◆ **Task brief**: In the entries that follow, which lines hold the string "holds"? List them.

◆ **Entries provided**:
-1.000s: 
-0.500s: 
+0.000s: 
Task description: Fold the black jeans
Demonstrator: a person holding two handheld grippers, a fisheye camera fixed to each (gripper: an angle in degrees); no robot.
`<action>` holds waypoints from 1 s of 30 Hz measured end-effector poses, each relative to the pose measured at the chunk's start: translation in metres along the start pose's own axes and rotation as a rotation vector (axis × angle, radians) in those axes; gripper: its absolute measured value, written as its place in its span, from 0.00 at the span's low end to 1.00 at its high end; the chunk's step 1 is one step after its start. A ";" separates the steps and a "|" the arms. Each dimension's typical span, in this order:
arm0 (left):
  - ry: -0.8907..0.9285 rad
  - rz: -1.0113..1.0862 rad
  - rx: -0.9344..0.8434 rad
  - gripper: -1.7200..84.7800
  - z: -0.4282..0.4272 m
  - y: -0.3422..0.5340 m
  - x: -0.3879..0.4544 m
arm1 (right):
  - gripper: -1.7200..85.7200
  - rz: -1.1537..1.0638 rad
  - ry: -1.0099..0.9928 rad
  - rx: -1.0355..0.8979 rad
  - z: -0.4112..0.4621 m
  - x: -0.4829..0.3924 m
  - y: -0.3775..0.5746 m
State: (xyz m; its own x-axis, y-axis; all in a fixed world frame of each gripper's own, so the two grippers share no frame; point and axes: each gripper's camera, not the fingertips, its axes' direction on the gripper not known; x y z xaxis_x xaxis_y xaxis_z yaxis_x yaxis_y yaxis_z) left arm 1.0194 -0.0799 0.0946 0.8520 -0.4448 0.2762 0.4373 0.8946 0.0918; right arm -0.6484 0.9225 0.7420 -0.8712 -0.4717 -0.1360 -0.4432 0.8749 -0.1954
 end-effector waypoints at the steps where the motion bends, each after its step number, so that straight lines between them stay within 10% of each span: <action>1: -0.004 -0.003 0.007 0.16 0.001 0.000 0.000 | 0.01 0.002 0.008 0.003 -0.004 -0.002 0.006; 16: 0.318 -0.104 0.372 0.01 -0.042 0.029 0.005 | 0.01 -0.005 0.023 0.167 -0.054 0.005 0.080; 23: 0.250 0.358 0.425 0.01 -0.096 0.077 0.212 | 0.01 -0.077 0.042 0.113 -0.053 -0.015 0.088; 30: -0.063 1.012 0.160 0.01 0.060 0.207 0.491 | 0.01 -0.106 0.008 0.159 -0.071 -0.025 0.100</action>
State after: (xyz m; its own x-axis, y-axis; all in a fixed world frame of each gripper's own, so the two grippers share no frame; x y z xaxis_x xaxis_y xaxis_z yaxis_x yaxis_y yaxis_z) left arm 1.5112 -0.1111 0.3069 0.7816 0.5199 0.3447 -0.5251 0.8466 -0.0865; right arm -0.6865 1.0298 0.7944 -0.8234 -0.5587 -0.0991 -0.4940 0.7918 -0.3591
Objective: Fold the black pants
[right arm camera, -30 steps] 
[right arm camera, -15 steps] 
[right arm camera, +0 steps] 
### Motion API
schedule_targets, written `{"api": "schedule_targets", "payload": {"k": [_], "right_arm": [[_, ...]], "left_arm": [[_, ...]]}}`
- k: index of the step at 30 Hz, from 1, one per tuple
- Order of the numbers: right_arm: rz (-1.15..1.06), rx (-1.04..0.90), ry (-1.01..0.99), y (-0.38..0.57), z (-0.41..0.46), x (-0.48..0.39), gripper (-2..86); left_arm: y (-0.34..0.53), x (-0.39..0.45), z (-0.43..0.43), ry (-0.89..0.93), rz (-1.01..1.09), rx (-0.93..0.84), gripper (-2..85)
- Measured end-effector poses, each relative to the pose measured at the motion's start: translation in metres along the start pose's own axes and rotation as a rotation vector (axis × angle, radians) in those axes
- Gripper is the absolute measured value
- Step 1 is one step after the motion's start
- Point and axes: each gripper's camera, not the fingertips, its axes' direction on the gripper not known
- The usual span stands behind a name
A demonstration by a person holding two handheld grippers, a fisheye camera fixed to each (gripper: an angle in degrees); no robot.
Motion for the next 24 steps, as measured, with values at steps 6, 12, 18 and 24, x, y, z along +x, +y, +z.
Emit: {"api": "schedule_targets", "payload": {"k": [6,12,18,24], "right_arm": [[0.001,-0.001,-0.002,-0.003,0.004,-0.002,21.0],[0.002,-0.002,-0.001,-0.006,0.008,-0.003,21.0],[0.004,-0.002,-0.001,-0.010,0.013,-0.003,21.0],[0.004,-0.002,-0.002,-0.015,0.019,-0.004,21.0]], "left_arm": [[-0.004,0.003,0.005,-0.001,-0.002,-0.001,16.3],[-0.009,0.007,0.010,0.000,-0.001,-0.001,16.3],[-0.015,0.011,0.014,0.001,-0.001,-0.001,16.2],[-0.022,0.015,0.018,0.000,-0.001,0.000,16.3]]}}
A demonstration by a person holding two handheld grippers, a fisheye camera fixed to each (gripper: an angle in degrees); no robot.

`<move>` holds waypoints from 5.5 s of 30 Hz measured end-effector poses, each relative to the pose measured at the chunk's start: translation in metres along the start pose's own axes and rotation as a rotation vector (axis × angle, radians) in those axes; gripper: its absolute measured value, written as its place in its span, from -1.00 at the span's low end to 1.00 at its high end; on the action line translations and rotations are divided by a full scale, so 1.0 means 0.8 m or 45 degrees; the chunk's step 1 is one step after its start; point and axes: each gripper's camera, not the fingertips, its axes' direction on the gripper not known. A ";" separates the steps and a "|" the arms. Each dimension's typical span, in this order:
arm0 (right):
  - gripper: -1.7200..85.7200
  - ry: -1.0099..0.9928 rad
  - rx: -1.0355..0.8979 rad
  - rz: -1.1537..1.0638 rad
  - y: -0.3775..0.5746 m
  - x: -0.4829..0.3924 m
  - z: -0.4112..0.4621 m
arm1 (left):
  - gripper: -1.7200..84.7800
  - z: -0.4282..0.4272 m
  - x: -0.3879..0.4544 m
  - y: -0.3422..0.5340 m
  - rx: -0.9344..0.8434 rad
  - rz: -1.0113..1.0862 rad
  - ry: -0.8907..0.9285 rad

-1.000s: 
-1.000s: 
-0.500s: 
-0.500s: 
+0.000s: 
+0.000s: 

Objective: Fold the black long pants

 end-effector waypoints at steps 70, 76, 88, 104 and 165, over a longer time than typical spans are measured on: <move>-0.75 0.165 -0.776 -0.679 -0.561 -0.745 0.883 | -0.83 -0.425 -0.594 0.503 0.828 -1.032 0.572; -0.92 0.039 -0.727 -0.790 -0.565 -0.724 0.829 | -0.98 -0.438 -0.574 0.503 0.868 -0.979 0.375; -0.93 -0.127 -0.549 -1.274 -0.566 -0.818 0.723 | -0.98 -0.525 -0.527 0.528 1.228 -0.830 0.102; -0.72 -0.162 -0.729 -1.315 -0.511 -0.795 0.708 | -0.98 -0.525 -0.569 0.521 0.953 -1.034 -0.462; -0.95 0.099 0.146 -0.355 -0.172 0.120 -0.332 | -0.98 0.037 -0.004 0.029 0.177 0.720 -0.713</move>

◆ **Task output**:
`<action>` holds waypoints from 1 s of 30 Hz measured end-effector poses, each relative to the pose measured at the chunk's start: translation in metres along the start pose's own axes and rotation as a rotation vector (axis × angle, radians) in those axes; gripper: its absolute measured value, written as its place in its span, from 0.00 at the span's low end to 1.00 at its high end; the chunk's step 1 is one step after its start. A ";" separates the steps and a "|" the arms. Each dimension's typical span, in this order:
`<move>` holds waypoints from 5.5 s of 30 Hz measured end-effector poses, each relative to the pose measured at the chunk's start: translation in metres along the start pose's own axes and rotation as a rotation vector (axis × angle, radians) in those axes; gripper: its absolute measured value, written as its place in its span, from -1.00 at the span's low end to 1.00 at its high end; on the action line translations and rotations are divided by a full scale, so 1.0 means 0.8 m or 45 degrees; the chunk's step 1 is one step after its start; point and axes: each gripper's camera, not the fingertips, its axes' direction on the gripper not known. A ";" separates the steps and a "|" the arms. Each dimension's typical span, in this order:

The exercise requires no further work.